# Aquarium Salt vs Water Softener Salt



## Tino

I've been reading that many hobbyist are using water softener salt instead of aquarium salt (I assume because it's cheaper).
I've also read that high quality water softener salt is 99.5% pure, so is this an acceptable alternative?

Thoughts?


----------



## Darkblade48

Water softener salt is just sodium chloride (or potassium chloride, if you buy the more expensive kind).

However, aquarium salt is not simply sodium chloride, and has other salts mixed in. I would not use water softener salt.


----------



## Tino

I should add that from what I read it's being used in freshwater tanks, not in SW ones


----------



## flagtail

Water softening has been used for long while with wild caught africans in quarantine tanks....first time I came across this was back with CRLCA

I have been using it with Frontosa back in the day....and now with Arowanas for almost 12 years now.

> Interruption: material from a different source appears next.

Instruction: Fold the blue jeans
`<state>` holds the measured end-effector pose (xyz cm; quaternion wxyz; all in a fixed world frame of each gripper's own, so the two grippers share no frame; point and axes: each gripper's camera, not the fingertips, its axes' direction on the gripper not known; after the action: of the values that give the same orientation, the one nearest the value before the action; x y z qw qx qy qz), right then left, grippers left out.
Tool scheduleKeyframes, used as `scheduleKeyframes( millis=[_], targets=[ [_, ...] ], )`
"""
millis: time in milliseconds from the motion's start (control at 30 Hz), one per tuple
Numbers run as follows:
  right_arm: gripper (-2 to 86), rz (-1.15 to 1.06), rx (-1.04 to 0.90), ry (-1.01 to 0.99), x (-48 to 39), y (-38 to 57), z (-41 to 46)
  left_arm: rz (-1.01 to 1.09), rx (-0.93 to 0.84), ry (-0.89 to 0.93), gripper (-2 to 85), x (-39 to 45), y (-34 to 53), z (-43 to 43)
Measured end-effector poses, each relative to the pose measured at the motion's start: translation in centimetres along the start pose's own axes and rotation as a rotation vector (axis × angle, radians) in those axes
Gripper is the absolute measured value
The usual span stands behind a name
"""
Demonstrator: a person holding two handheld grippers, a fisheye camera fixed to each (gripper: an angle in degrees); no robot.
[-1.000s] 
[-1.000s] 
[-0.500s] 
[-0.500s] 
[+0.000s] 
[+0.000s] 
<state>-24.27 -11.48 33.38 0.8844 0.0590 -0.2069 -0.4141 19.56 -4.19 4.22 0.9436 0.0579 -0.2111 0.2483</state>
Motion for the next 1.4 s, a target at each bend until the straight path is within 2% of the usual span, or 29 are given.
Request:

It is also being used in Saltwater setups and saltwater breeders.....one local breeder of clowns was using as much as 50/50...50% Instant Ocean and 50% water softening salt with additives


----------



## Tino

I noticed the water softener salt comes either in crystals or tabs, how does one measure this? Same way as aquarium salt or is it more compacted?


----------



## Darkblade48

Do you have a scale? That would be a way to measure it.


----------



## altcharacter

why would you even risk your fish with this crazy idea. Go out and spend a few extra bucks.


----------



## Tino

Darkblade48 said:


> Do you have a scale? That would be a way to measure it.


What I meant was, is the water softener salt more compacted? Or is it the same as aquarium salt?


----------



## Tino

altcharacter said:


> why would you even risk your fish with this crazy idea. Go out and spend a few extra bucks.


Because sometimes the few extra bucks are not necessary. I refuse to be a marketer's dream where they tout some BS and raise the price and I buy it like a good little sheep.


----------



## BillD

Sodium chloride is sodium chloride whether it is packaged as aquarium salt, kosher salt, pickling salt, or water softener salt. The only difference is that additives may be added to prevent clumping. So, aquarium salt is plain salt, not to be confused with salt mixes for marine aquariums, which are a blend of salt and assorted other minerals intended to mimic sea water.


----------